Task requirements
Search the data for the string "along" and copy each line where it turns up.

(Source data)
┌──

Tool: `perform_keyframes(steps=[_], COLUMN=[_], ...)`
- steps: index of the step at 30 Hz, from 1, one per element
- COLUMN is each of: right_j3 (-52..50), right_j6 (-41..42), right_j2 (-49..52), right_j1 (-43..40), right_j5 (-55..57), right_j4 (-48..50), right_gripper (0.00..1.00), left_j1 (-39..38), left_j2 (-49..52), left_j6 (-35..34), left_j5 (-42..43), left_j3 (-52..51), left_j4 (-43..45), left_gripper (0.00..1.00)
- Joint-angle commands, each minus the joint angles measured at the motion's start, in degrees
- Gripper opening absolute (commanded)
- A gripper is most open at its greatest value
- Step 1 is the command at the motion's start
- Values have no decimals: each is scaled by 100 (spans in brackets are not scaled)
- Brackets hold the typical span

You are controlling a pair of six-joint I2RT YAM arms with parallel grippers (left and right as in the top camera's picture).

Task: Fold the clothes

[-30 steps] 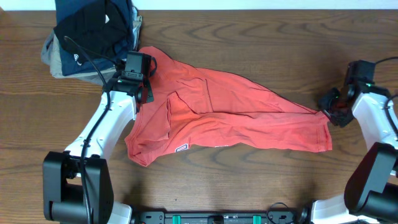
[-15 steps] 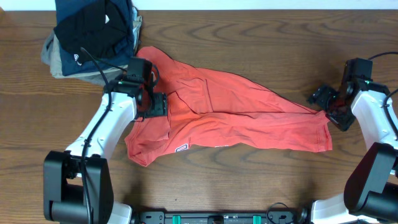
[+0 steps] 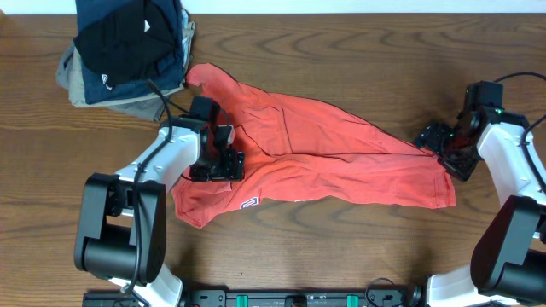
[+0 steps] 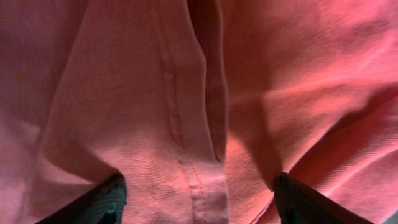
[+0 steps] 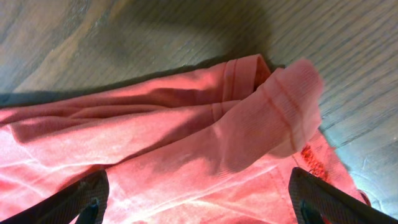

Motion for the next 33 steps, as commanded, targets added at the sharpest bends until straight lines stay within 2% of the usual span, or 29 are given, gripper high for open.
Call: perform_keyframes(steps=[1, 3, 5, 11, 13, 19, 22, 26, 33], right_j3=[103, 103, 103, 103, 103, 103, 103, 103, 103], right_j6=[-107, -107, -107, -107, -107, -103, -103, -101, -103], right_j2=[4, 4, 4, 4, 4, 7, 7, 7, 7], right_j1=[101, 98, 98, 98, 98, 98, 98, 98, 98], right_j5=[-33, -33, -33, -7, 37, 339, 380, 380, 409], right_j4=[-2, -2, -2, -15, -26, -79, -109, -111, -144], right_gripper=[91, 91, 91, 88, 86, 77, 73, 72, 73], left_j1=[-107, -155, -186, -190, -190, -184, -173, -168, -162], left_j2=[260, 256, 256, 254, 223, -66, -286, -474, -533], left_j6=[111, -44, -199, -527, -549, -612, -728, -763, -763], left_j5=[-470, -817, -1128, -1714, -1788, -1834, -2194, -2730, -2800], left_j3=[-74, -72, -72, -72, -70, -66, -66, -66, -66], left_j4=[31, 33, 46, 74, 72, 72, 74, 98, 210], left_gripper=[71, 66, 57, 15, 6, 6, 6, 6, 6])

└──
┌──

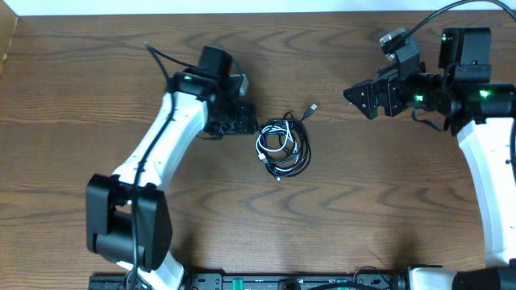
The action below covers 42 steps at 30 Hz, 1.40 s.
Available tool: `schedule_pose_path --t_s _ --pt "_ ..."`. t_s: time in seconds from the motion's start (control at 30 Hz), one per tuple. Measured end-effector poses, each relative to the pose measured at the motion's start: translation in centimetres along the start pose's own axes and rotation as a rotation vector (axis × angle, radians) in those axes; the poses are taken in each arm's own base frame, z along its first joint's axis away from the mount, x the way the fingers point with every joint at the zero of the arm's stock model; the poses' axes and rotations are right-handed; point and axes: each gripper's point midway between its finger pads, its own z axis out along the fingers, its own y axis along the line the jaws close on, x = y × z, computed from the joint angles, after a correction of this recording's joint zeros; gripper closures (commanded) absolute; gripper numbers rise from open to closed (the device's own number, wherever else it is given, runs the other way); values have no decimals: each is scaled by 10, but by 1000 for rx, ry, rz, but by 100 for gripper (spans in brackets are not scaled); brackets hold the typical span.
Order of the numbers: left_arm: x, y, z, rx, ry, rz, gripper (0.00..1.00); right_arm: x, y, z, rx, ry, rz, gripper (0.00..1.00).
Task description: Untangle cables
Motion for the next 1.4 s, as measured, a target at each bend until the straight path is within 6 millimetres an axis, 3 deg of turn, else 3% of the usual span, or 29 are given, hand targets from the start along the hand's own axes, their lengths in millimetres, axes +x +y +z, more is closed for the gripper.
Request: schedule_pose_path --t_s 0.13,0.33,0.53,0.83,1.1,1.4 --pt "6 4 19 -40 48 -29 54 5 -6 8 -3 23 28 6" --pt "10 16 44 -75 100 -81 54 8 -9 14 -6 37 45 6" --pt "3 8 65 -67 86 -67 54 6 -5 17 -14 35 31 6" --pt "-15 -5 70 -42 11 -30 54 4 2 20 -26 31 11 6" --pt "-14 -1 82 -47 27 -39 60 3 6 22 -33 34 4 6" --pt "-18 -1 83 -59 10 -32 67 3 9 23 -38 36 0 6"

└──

Result of the exercise
Available tool: `schedule_pose_path --t_s _ --pt "_ ..."`. t_s: time in seconds from the motion's start (control at 30 Hz), one per tuple. Measured end-effector poses, each relative to the pose measured at the motion's start: translation in centimetres along the start pose's own axes and rotation as a rotation vector (axis × angle, radians) in those axes; the poses are taken in each arm's own base frame, z along its first joint's axis away from the mount, x the way the fingers point with every joint at the zero of the arm's stock model; the poses' axes and rotations are right-handed; point and axes: each gripper's point midway between its finger pads, its own z axis out along the fingers, its own y axis along the line the jaws close on, x = y × z, computed from the joint angles, after a correction of this recording's joint zeros; gripper closures (commanded) absolute; gripper numbers rise from open to closed (the device's own number, wherever else it is given, runs the other way); values have no decimals: each is scaled by 10, but by 1000 for rx, ry, rz, but by 100 for gripper (spans in brackets are not scaled); brackets hold the typical span.
Motion for the next 1.4 s, as measured, a target at each bend until the straight path is within 6 millimetres an axis, 3 deg of turn, else 3% of the usual span, or 29 are given, hand targets from the start along the hand's own axes, their lengths in millimetres, axes +x +y +z, more is closed for the gripper.

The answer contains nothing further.